%%

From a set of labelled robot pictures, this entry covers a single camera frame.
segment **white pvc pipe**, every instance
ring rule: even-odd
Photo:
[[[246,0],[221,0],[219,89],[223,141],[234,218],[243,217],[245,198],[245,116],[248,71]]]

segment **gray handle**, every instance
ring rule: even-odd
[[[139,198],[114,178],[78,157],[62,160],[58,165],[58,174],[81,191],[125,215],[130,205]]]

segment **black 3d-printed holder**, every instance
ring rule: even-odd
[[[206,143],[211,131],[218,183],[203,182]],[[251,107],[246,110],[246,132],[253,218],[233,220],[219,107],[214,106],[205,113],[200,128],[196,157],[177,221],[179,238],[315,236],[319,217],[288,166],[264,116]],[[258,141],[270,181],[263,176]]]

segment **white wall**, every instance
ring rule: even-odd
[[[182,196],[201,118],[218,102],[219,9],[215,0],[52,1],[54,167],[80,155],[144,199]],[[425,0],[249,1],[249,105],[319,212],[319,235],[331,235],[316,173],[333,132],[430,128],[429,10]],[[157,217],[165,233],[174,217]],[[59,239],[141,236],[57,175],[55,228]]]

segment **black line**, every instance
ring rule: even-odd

%%

*WORK REQUEST*
Hand back the listing exactly. Include every line.

*SOLUTION TO THIS EXERCISE*
From a set of labelled robot pictures, this entry covers a single camera frame.
segment **white pvc pipe**, every instance
ring rule: even-odd
Photo:
[[[246,0],[221,0],[219,89],[223,141],[234,218],[243,217],[245,198],[245,116],[248,71]]]

segment **gray handle**, every instance
ring rule: even-odd
[[[139,198],[114,178],[78,157],[62,160],[58,165],[58,174],[81,191],[125,215],[130,205]]]

segment **black 3d-printed holder**, every instance
ring rule: even-odd
[[[206,143],[211,131],[218,183],[203,182]],[[251,107],[246,110],[246,132],[253,218],[233,220],[219,107],[214,106],[205,113],[200,128],[196,157],[177,221],[179,238],[315,236],[319,217],[288,166],[264,116]],[[258,141],[270,181],[263,176]]]

segment **white wall**, every instance
ring rule: even-odd
[[[182,196],[201,118],[218,102],[219,9],[215,0],[52,1],[54,167],[80,155],[144,199]],[[425,0],[249,1],[249,105],[319,212],[319,235],[331,235],[316,173],[333,132],[430,128],[429,10]],[[157,217],[165,233],[174,217]],[[59,239],[141,236],[57,175],[55,228]]]

segment **black line**, every instance
ring rule: even-odd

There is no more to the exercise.